Из окна было хорошо видно, как к дереву подъехали две грузовые машины. Первая машина красного цвета имела большой кузов: она привезла на прицепе уборочный агрегат крикливо-желтого цвета. Другая машина была оснащена двадцатиметровой телескопической стрелой с гидравлическим управлением, на конце которой была смонтирована клеть. Из машины неторопливо вышли трое крепких парней в ярких комбинезонах. Один из них поставил на проезжую часть и тротуар оранжевые пластмассовые конусы, огораживая опасную зону. На машине со стрелой завертелись мигалки, очерчивая ее габариты. Заем оператор забрался в клеть. Манипулируя стрелой с помощью пульта управления, он осторожно, чтобы не задеть висящие провода, стал подниматься к верхушке дерева. Приблизившись к одной из веток, он достал электропилу и стал ее запускать.
Вы видели, как люди пилят деревья? О, они это делают профессионально, работают, как хирурги: неторопливо, точно, со страховками. Только вместо скальпеля - пила, белые колпаки уступают место защитным каскам, а латынь заменяется движением рук, указывающих направление развития работ.
Оператор запустил, наконец, пилу, и острые зубья из нержавеющей стали начали срезать ветки В это время другой рабочий включил уборочный агрегат и стал подтаскивать к его прожорливой пасти спиленные части дерева. Агрегат, ревя мотором, приступил к работе. Загребая ветки, он интенсивно перемалывал их и забрасывал в кузов переработанные стружки. Третий рабочий стоял на проезжей части, контролируя движение машин. Так они и работали, пока не остался только ствол. После этого рабочие передохнули.
К этому времени земля возле дома напоминала место побоища: кругом, загораживая вход в дом, валялись еще не убранные ветки, трава была смята большими и маленькими чурбанами, которые еще недавно были частью могучего клена. Моросящий дождь и хмурое небо усиливали ощущение непоправимого; образовавшаяся пустота резала глаз.
После перерыва, в три приема, была спилена оставшаяся часть ствола, и от дерева остался только пень. Рабочие слегка почистили тротуар и проезжую часть, собрали инструменты, сели по машинам и уехали.
Мальчик, наблюдавший все от начала до конца, продолжал стоять у окна.
"Зачем они это сделали? - спрашивал он у самого себя. - Дерево ведь никому не мешало". В его еще не очерствевшей и легко ранимой детской душе зародился протест, и он решил спуститься вниз и как-то пособолезновать, пожалеть дерево.

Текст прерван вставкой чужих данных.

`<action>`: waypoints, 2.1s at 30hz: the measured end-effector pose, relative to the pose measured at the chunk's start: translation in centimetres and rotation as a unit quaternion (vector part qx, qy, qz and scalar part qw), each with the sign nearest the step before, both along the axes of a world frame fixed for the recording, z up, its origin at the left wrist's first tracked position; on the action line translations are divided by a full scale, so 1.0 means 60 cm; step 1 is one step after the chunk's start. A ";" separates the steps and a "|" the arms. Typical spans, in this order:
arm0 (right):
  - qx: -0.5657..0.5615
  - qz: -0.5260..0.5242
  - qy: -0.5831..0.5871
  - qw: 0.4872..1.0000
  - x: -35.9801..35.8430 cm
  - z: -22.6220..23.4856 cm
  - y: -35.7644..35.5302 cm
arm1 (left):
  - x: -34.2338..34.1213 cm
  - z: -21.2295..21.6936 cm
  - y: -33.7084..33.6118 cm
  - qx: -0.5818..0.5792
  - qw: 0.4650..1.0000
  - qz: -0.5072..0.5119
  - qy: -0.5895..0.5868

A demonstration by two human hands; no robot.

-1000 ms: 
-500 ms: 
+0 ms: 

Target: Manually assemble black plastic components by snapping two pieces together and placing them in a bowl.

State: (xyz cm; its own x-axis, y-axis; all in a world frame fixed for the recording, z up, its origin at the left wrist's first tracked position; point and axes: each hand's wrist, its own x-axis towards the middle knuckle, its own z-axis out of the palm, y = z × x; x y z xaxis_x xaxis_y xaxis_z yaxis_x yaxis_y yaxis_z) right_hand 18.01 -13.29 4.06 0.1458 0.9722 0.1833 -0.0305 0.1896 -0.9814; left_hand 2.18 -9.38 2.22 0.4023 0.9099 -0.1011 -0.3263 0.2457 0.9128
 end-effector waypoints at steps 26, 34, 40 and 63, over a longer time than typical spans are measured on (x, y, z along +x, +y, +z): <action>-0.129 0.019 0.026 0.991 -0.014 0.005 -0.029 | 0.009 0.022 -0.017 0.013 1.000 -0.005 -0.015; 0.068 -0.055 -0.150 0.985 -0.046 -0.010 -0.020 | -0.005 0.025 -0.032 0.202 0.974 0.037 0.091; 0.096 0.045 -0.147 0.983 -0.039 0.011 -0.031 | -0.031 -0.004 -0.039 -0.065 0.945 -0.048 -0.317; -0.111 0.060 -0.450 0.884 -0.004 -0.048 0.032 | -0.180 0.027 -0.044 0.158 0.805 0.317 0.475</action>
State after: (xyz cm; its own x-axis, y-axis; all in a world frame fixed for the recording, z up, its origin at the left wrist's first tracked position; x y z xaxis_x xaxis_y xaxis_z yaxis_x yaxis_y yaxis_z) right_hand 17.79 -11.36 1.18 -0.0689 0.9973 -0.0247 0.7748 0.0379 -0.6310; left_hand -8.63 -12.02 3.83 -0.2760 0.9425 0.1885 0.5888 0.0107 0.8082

Выйдя на улицу, он сразу почувствовал запах свежеспиленной древесины. Подойдя к тому, что осталось от клена, он мягко положил руку на срез, стараясь уловить хоть какой-то жизненный пульс. И в это время рука его задрожала и на глаза навернулись слезы. Он опустился на колени и стал гладить шероховатую поверхность. А мимо равнодушно проходили люди и проезжали, не останавливаясь, машины. Все внимание водителей было сосредоточено на дороге, на скользком от дождя асфальте, таящим угрозу. А какую угрозу может таить в себе спиленное дерево? В него уже не ударит молния и оно не загорится, его ветки не обломятся под тяжестью снега, и оно не будет загораживать свет жильцам соседнего дома.
От людей после их смерти остаются надгробные плиты с указанием дат рождения и смерти, а от деревьев - пни с количеством колец. Мальчик ладошкой вытер слезы и стал медленно считать кольца. Дерево оказалось почти в четыре раза старше него. Погладив на прощанье пень, он встал с колен и задумчиво побрел по дороге в парк. Ему захотелось увидеть живые деревья, много деревьев. Он хотел убедиться, что жизнь продолжатся и что спиленный клен - это просто недоразумение. И еще ему подумалось, что когда он вырастет, то непременно посадит дерево и никому-никому не позволит его спилить.